Movie critic A.O. Scott agrees with this analysis, writing that with this scene, Godard tells his audience that Michel a cinematic construct, unknowingly utterly incapable of achieving the ideal he projected onto an emblem of American culture.

This directly translates into an adept criticism by Godard concerning the French trying to emulate and adopt American culture.

The finale of the film drives home Godard’s message that the unity between Patricia, Michel’s American girlfriend, and Michel–which mirrors the unity between France and America both during and after the Blum-Byrnes Accords–is inherently exploitative.

Patricia, betraying Michel to the cops, watches as Michel is gunned down.

This scene, which became a cultural touchstone after the film’s release, is one long, relatively unbroken shot as Michel stumbles down the street, pressing his hand against his bullet wound until he collapses.

The soundtrack here is loud and intrusive. It sounds like something that would be at the climax of an action scene in a Bond movie. Not the music one would expect to accompany the tragic death of the main character.

The symbolism here is clear: the union between Patricia and Michel was never going to work. Patricia violates Michel’s love in the same way that Hollywood, with the help of the American government, violated French theaters.

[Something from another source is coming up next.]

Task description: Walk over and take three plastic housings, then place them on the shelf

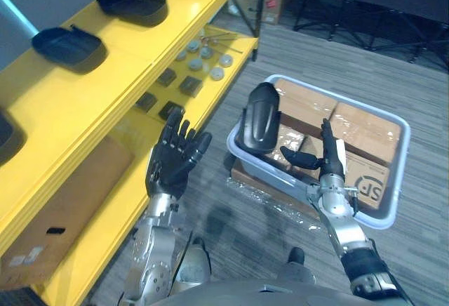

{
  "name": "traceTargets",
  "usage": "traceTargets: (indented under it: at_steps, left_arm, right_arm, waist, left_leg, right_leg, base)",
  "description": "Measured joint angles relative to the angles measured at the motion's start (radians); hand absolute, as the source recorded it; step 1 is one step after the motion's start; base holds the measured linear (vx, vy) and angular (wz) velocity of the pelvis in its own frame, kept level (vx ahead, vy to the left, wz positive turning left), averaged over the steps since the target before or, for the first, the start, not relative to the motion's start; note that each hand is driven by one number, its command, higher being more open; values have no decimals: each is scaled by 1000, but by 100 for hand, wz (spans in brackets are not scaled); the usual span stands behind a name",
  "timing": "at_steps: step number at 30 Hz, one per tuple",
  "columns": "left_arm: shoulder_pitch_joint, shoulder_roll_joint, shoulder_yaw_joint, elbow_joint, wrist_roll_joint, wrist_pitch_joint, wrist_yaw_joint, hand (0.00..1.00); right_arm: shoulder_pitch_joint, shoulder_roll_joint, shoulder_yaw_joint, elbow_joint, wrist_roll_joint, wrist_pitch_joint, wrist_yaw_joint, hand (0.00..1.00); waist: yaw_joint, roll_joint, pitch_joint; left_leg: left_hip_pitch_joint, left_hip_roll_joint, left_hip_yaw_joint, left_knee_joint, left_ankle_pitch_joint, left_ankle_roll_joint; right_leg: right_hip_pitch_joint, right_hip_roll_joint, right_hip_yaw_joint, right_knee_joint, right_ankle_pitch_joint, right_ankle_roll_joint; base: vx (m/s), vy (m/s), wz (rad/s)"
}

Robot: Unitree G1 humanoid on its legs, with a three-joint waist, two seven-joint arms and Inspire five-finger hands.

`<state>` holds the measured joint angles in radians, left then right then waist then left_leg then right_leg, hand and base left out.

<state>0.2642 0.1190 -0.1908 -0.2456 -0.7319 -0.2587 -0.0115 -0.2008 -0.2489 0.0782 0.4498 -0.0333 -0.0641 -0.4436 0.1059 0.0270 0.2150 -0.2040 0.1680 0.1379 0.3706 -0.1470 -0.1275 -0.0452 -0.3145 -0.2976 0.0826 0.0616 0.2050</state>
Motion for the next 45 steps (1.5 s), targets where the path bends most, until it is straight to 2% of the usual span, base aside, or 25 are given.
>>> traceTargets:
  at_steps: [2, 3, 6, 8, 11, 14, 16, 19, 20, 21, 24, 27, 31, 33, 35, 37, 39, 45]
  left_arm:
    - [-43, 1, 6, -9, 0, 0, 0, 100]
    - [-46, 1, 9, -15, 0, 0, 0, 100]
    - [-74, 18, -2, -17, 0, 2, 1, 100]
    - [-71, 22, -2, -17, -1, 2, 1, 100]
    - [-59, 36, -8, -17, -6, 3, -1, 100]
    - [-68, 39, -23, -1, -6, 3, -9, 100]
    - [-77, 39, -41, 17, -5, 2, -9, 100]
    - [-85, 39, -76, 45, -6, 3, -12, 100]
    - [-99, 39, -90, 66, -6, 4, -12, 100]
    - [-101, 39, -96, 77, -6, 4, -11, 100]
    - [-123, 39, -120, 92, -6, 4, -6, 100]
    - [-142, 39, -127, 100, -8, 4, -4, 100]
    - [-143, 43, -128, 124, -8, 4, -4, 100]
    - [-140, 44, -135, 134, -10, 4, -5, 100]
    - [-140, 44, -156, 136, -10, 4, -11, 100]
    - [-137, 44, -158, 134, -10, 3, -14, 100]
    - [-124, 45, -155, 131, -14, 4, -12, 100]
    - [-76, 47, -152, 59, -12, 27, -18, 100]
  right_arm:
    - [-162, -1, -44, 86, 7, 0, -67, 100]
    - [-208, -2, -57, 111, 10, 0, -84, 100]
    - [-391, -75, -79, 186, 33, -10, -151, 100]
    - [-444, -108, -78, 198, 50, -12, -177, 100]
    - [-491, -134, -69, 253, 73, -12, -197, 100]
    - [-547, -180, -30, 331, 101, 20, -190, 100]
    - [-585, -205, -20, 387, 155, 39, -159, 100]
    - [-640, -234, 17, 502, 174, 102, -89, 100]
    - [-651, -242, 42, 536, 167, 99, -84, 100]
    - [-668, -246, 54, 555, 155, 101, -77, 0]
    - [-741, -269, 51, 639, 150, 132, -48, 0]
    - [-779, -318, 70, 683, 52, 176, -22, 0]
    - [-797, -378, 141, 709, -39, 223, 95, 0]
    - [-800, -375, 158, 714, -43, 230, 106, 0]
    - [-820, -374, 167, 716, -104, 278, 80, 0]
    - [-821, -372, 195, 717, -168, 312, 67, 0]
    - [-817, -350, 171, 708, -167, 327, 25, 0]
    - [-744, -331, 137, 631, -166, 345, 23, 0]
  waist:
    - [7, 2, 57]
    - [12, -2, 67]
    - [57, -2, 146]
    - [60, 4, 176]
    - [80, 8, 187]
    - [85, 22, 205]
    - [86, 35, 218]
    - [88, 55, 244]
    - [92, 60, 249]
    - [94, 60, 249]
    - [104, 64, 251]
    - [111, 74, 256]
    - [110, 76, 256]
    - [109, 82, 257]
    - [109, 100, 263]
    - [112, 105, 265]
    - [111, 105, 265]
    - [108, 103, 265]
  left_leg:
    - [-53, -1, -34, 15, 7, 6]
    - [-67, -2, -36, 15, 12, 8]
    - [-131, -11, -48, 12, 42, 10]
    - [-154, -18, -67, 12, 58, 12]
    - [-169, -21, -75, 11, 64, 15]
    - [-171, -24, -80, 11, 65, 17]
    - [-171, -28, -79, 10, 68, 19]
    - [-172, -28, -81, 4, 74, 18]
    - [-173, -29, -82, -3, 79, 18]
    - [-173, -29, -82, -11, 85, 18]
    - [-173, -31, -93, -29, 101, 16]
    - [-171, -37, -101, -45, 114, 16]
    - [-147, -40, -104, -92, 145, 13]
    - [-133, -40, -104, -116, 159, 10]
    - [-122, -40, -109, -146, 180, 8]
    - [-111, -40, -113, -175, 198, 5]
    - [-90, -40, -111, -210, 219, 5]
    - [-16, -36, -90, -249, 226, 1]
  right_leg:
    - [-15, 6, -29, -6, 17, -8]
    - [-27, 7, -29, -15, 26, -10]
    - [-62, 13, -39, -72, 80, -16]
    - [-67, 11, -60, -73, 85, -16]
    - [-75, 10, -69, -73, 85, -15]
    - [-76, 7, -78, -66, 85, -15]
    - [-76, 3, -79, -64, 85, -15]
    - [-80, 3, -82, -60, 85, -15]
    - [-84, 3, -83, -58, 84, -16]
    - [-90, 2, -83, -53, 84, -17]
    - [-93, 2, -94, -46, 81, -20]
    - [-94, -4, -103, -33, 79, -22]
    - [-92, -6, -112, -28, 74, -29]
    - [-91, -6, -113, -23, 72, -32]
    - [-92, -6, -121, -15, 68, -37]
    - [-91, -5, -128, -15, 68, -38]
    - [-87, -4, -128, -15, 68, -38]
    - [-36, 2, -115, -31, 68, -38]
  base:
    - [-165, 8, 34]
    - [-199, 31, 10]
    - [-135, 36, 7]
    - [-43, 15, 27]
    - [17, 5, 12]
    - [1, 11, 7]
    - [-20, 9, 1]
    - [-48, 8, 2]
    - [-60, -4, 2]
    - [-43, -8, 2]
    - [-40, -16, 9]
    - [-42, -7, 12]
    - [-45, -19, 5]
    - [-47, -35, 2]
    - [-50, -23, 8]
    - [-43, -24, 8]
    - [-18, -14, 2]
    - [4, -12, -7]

By 1948, barely two years after the Blum-Byrnes Accords, 222 American films populated French cinemas. This number, compared to the 89 French films, and only 8 films from other countries released that year, understandably shocking for French filmmakers.

This final sequence clearly illustrates how Godard viewed the only possible outcome for the French film’s cultural identity if they attempted to move with–as opposed to against–the grain of the American culture forced upon them.

https://www.youtube.com/watch?v=Khp9XS93tv4

In an adept and incredibly “meta” twist, Breathless itself, with its purposeful break from all traditional conventions, the use of jump cuts, and breaking of the fourth wall is the solution to the problem Godard sees.

It successfully goes against the grain of the American cinematic precedent.

American economic dominance over French culture produced a cognitive dissonance for the identity of French filmmakers. Breathless wants to identify with the Hollywood filmmaking it admires.

However, Godard is conscious of the fact that such an identification is utterly impossible.